Tactics, Techniques & Procedures
Based on ShinyHunters' claims and the nature of the incident, the likely TTPs align with the group's known behavior. The initial access was likely achieved through credential phishing, exploitation of a misconfigured or unpatched Salesforce instance, or the compromise of a privileged user account (T1586.001, T1190). The subsequent data exfiltration from the cloud-based CRM platform (T1537) is consistent with the group's focus on mass data theft from corporate environments. The final stage involved extortion, where the group attempted to sell the data before resorting to public leakage (T1657) to damage McGraw Hill's reputation and incentivize future payments from other victims.
Threat Actor Context
ShinyHunters is a well-known and prolific threat group specializing in large-scale data theft and extortion. The group has been linked to numerous high-profile breaches over the past several years, targeting a wide range of industries including technology, retail, and finance. Their operational pattern typically involves breaching an organization, stealing sensitive data, and then attempting to ransom the data back to the victim or sell it on cybercrime forums. The McGraw Hill breach follows this established model. The group's origins and specific affiliations are not definitively known to public researchers.

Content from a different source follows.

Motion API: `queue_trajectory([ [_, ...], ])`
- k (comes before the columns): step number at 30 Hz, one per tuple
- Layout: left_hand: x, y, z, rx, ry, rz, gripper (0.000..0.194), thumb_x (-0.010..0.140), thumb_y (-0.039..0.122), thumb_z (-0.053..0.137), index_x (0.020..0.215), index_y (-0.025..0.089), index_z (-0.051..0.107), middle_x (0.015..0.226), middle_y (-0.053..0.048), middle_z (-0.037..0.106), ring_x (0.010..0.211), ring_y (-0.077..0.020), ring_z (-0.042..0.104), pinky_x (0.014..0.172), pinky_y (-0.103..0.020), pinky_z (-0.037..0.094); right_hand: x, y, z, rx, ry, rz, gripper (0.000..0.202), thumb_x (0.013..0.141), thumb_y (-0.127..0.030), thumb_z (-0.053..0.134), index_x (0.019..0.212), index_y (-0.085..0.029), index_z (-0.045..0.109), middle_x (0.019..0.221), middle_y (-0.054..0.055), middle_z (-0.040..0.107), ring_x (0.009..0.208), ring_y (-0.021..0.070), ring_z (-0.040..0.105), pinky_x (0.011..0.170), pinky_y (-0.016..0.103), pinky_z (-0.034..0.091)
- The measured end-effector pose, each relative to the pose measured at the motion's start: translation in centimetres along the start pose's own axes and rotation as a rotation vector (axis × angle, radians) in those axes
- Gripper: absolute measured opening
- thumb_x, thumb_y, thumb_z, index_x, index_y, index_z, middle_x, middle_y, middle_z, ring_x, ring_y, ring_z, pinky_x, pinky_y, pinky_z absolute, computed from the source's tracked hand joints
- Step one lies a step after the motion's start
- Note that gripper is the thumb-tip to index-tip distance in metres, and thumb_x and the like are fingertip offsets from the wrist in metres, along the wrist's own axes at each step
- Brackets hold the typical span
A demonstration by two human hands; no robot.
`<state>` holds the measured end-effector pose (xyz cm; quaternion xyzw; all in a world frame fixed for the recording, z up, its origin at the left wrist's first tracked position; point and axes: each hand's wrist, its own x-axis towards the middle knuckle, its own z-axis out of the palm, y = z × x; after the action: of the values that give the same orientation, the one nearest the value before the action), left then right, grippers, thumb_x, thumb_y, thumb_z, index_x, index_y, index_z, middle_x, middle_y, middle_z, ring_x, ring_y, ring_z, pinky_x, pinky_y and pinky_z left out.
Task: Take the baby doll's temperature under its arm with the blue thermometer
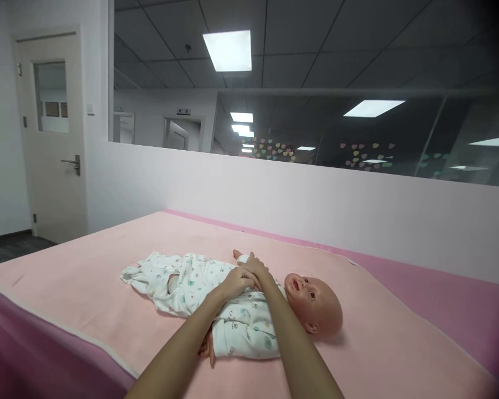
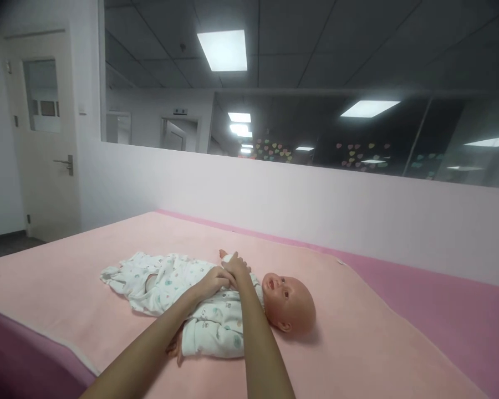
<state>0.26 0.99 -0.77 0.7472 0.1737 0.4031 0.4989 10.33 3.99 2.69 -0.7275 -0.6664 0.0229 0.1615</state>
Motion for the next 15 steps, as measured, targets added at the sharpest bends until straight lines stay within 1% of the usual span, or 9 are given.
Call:
queue_trajectory([
  [2,0.2,0.0,0.1,-0.076,0.073,-0.023,0.029,0.058,0.013,0.04,0.066,0.011,0.068,0.061,-0.006,0.066,0.064,-0.017,0.06,0.069,-0.028,0.046,0.3,0.5,0.6,0.033,-0.014,-0.008,0.05,0.08,-0.054,0.036,0.099,-0.012,0.055,0.079,0.009,0.062,0.08,0.0208,0.058,0.075,0.034,0.04],
  [3,0.3,0.0,0.1,-0.112,0.15,-0.029,0.03,0.058,0.013,0.04,0.068,0.01,0.068,0.057,-0.006,0.064,0.06,-0.0165,0.059,0.069,-0.029,0.046,0.4,0.7,0.8,0.044,-0.024,-0.014,0.049,0.079,-0.054,0.036,0.098,-0.013,0.056,0.081,0.009,0.063,0.082,0.0215,0.058,0.075,0.035,0.04],
  [6,0.8,0.2,-0.3,-0.19,0.476,-0.038,0.032,0.06,0.014,0.039,0.078,0.01,0.065,0.056,-0.005,0.063,0.06,-0.0157,0.059,0.068,-0.029,0.046,0.5,1.1,1.5,0.056,-0.057,-0.049,0.041,0.077,-0.049,0.042,0.092,-0.015,0.06,0.088,0.011,0.063,0.086,0.0236,0.057,0.076,0.034,0.039],
  [8,0.8,0.3,-0.9,-0.143,0.663,-0.06,0.031,0.063,0.016,0.039,0.082,0.011,0.063,0.065,-0.006,0.064,0.065,-0.0157,0.059,0.07,-0.029,0.045,0.3,1.3,1.9,0.067,-0.06,-0.081,0.038,0.076,-0.048,0.043,0.089,-0.017,0.062,0.091,0.011,0.063,0.087,0.0231,0.057,0.074,0.032,0.038],
  [9,0.8,0.4,-1.2,-0.065,0.725,-0.071,0.03,0.065,0.017,0.039,0.083,0.012,0.062,0.07,-0.007,0.065,0.069,-0.0158,0.059,0.072,-0.029,0.045,0.1,1.3,2.0,0.076,-0.052,-0.097,0.039,0.077,-0.049,0.041,0.089,-0.018,0.062,0.091,0.01,0.063,0.086,0.0222,0.057,0.072,0.03,0.038],
  [10,0.7,0.5,-1.5,0.051,0.767,-0.076,0.029,0.066,0.018,0.039,0.084,0.013,0.062,0.076,-0.007,0.065,0.073,-0.0161,0.059,0.074,-0.029,0.044,-0.1,1.4,2.1,0.085,-0.038,-0.112,0.04,0.077,-0.049,0.04,0.089,-0.019,0.062,0.092,0.009,0.063,0.086,0.0211,0.056,0.071,0.028,0.037],
  [12,0.4,0.7,-2.0,0.339,0.782,-0.046,0.028,0.069,0.018,0.04,0.088,0.016,0.061,0.088,-0.007,0.064,0.084,-0.0176,0.056,0.081,-0.03,0.04,-0.5,1.4,2.2,0.1,-0.001,-0.148,0.04,0.079,-0.049,0.036,0.091,-0.02,0.062,0.095,0.007,0.062,0.085,0.0185,0.055,0.068,0.025,0.036],
  [13,0.3,0.8,-2.2,0.485,0.757,-0.022,0.028,0.071,0.018,0.04,0.09,0.018,0.06,0.093,-0.006,0.063,0.091,-0.0186,0.054,0.086,-0.032,0.038,-0.8,1.4,2.2,0.105,0.016,-0.169,0.039,0.08,-0.047,0.036,0.092,-0.02,0.061,0.095,0.006,0.062,0.085,0.0174,0.055,0.067,0.023,0.035],
  [15,0.2,0.7,-2.3,0.737,0.647,0.004,0.027,0.076,0.021,0.038,0.093,0.02,0.059,0.102,-0.005,0.06,0.104,-0.0201,0.048,0.095,-0.035,0.032,-1.2,1.3,2.1,0.112,0.042,-0.217,0.033,0.08,-0.04,0.036,0.093,-0.021,0.06,0.095,0.005,0.062,0.083,0.0153,0.054,0.066,0.021,0.033],
])
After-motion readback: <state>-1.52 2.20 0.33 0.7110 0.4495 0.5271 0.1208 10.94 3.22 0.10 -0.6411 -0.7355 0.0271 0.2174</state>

Mitigations & Recommendations
Organizations, particularly those in the education technology sector, should treat this leak as a source of credential stuffing attacks. Affected users should be notified and advised to change their passwords on McGraw Hill platforms and any other services where they have reused the same credentials. They should also be vigilant for targeted phishing emails leveraging the stolen personal and institutional data. For companies using third-party SaaS platforms like Salesforce, this incident underscores the critical need for robust security configurations, including enforcing multi-factor authentication (MFA) for all administrative and user accounts, implementing strict access controls based on the principle of least privilege, and continuously monitoring for anomalous access patterns and data exports. Regular security assessments of cloud configurations are essential.